■ SUPPLIED MATERIAL
= = =

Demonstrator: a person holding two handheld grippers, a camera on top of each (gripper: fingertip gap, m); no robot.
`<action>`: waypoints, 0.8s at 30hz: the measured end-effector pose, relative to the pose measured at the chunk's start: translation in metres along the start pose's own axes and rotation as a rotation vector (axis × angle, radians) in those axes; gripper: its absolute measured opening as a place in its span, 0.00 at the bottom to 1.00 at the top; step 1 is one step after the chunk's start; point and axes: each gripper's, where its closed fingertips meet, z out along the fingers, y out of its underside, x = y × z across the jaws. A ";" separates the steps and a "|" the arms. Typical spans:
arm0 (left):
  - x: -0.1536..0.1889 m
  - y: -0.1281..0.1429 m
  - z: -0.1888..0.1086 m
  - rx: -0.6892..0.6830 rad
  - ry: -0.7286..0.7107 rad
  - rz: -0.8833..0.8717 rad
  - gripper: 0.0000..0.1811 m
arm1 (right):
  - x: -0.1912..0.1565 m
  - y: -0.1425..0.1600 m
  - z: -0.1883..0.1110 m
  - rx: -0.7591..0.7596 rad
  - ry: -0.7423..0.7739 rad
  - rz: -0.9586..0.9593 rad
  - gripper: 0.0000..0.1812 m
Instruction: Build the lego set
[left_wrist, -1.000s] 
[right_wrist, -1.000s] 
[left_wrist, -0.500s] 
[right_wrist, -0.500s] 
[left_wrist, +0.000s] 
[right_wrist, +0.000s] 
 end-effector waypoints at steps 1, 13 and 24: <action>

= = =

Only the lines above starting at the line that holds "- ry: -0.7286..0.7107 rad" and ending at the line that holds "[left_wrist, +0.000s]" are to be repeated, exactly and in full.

■ SOLUTION TO THE PROBLEM
  - ry: -0.7286..0.7107 rad
  - rz: -0.8833..0.8717 rad
  - gripper: 0.0000..0.1811 m
arm1 (right):
  - x: -0.1912..0.1565 m
  - y: -0.1425..0.1600 m
  - z: -0.1883..0.1110 m
  - rx: -0.7591..0.7596 rad
  - ry: -0.7423..0.7739 rad
  - rz: -0.9586..0.9593 rad
  - gripper: 0.0000..0.1812 m
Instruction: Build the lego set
[left_wrist, -1.000s] 
[right_wrist, -1.000s] 
[left_wrist, -0.500s] 
[right_wrist, -0.500s] 
[left_wrist, +0.000s] 

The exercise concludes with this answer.